### Task brief:
Print word for word the first line of the listing below and every line after it, through the line with "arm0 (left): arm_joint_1". Leave out the pictures and the rest.

*** Supplied material ***

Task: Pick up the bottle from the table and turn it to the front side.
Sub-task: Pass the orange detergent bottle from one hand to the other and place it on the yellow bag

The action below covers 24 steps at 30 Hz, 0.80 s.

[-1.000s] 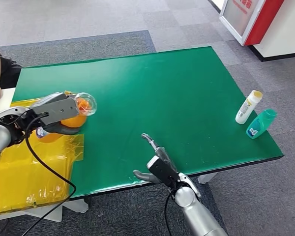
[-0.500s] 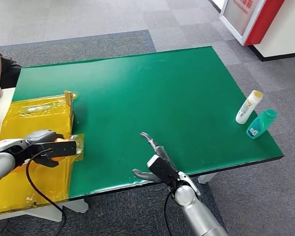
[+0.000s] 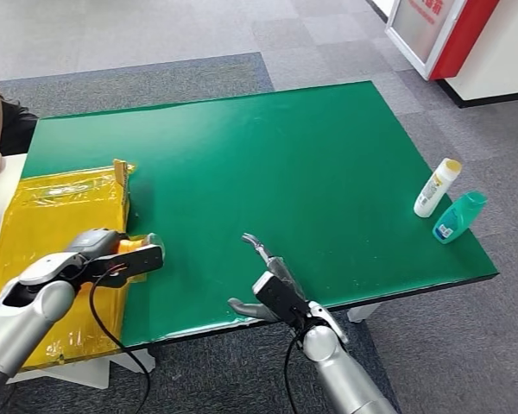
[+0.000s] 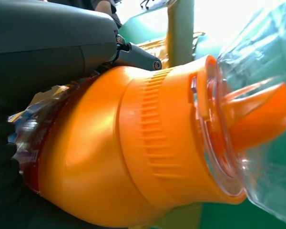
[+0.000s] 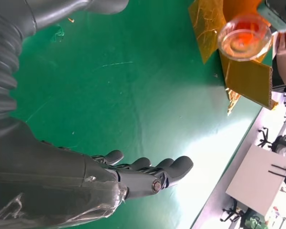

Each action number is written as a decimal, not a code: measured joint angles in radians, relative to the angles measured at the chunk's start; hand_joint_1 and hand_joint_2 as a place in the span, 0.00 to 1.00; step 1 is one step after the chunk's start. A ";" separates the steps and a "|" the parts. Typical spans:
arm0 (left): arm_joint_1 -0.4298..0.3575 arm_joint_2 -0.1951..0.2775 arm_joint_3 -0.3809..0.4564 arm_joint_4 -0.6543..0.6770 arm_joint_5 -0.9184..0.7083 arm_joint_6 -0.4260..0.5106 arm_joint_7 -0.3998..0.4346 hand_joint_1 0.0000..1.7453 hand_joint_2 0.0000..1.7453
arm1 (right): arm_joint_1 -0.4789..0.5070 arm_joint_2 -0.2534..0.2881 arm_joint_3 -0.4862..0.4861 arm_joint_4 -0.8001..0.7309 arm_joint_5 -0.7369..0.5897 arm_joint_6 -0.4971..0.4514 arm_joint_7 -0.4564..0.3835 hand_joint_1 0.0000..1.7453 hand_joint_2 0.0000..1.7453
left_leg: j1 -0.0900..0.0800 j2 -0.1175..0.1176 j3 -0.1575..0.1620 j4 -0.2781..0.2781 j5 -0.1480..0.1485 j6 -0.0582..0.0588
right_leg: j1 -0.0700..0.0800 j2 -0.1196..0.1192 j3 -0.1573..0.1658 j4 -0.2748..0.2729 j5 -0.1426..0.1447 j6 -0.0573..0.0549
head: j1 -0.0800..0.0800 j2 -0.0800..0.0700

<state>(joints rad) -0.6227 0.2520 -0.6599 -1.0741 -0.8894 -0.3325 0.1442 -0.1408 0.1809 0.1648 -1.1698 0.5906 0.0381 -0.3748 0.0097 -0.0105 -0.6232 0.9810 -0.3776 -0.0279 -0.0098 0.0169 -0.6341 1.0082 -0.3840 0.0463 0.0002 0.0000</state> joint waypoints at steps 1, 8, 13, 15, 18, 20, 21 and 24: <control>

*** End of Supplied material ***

### Final answer:
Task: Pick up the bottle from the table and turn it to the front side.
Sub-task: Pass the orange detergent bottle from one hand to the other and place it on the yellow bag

The action below covers 24 steps at 30 Hz, 0.80 s.

[-1.000s] 
[-0.500s] 
[+0.000s] 
[+0.000s] 
[+0.000s] 

Each action number is written as a decimal, not a code: measured joint angles in radians, relative to the angles measured at the chunk's start; hand_joint_1 and hand_joint_2 as a place in the span, 0.00 to 1.00; step 1 is one step after the chunk's start. A ";" separates the steps and a "|" the parts. Typical spans:
arm0 (left): arm_joint_1 -0.4298..0.3575 arm_joint_2 -0.1951..0.2775 arm_joint_3 -0.3809..0.4564 arm_joint_4 -0.6543..0.6770 arm_joint_5 -0.9184..0.7083 arm_joint_6 -0.4260..0.5106 arm_joint_7 -0.3998..0.4346 hand_joint_1 0.0000..1.7453 hand_joint_2 0.0000..1.7453

This exercise requires no additional output.